Personal information
- Born: David William Power 14 July 1928 Maitland, New South Wales
- Died: 1 February 2014 (aged 85)

Medal record
Men's athletics
Representing Australia
Olympic Games
| Bronze medal – third place | 1960 Rome | Men's 10000 metres |
Commonwealth Games
| Gold medal – first place | 1958 Cardiff | Men's 6 miles |
| Gold medal – first place | 1958 Cardiff | Men's marathon |

= Dave Power (runner) =

Australian long-distance runner

David William Power (14 July 1928 – 1 February 2014) was an Australian athlete who competed mainly in the 10,000 metres during his career.

== Biography ==
Born in Maitland, New South Wales, he competed for Australia in the 1956 Summer Olympics in Melbourne and the 1960 Summer Olympics held in Rome, Italy in the 10,000 metres where he won the bronze medal.
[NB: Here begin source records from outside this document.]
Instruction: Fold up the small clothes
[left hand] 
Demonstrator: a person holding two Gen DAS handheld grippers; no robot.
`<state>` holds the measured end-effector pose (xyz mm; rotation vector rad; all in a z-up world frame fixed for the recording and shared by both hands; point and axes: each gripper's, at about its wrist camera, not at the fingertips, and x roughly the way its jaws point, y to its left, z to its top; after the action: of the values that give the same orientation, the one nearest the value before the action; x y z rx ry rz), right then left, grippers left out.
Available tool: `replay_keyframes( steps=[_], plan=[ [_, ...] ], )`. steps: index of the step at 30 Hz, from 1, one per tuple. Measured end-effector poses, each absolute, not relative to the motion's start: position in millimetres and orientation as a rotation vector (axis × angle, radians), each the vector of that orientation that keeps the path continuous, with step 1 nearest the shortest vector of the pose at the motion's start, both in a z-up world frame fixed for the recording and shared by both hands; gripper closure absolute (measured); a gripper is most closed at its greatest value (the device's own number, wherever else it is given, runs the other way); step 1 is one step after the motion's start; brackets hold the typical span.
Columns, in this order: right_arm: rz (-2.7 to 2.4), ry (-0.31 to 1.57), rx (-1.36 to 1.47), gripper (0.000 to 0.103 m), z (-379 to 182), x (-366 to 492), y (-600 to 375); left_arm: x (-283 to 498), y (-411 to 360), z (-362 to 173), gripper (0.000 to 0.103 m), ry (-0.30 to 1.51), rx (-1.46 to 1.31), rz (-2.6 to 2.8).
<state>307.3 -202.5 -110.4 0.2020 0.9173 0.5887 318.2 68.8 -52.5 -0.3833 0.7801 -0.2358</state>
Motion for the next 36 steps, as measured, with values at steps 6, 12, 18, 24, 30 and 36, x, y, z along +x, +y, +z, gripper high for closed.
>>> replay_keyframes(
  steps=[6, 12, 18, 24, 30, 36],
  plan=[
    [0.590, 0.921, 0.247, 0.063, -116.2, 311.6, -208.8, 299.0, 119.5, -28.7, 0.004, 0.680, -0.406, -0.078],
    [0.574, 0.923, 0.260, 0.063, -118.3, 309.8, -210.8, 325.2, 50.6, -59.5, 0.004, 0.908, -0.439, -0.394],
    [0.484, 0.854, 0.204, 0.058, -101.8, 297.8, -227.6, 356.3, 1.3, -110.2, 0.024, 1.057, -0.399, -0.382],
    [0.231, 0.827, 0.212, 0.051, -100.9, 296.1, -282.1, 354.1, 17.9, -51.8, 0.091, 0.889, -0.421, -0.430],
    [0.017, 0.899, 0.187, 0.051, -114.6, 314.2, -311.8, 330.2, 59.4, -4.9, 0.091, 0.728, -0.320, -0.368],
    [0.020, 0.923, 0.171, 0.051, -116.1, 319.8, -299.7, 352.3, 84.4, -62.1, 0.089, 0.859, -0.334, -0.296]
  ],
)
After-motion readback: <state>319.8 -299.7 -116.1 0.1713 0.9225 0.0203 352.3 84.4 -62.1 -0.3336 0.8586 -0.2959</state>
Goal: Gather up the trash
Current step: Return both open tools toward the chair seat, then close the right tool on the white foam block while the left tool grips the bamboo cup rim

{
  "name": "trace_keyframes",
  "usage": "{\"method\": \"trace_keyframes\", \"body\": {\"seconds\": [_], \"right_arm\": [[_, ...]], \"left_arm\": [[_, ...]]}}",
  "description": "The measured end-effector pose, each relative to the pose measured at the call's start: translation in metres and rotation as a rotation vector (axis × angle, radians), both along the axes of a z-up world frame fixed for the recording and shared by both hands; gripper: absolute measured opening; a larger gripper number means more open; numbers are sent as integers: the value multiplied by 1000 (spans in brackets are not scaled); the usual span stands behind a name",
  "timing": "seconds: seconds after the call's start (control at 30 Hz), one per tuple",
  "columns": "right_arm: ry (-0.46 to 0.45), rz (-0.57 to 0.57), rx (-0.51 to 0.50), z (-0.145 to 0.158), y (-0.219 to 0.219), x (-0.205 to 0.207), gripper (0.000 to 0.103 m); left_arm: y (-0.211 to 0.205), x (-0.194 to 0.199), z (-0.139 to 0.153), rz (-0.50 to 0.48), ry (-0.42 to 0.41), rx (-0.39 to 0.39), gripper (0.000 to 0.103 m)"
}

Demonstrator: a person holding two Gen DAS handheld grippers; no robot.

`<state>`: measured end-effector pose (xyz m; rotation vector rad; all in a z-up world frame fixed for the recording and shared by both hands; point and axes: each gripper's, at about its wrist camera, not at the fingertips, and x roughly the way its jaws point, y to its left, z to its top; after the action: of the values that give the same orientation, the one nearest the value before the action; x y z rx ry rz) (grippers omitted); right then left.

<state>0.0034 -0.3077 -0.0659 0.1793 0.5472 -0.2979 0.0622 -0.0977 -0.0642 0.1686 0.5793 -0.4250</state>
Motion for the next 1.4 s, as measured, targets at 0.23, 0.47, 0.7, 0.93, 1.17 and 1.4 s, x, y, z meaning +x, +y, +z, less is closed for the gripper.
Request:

Quote by Herb Elliott, "Dave Power . . . is perhaps the most lion-hearted athlete I’ve known . . . " Website Racing Past says, "One of the greatest Australian runners between 1958 and 1962." Power won two gold medals at the 1958 British Empire and Commonwealth Games in Cardiff, Wales in the 6 mile and marathon races, and collected two silver medals in the same events at the 1962 British Empire and Commonwealth Games in Perth, Western Australia. At various periods of his career he was coached by Arthur Lydiard and Percy Cerutty, among others. He was inducted into the Sport Australia Hall of Fame in 1999.

Power won the British AAA Championships title at the 1961 AAA Championships.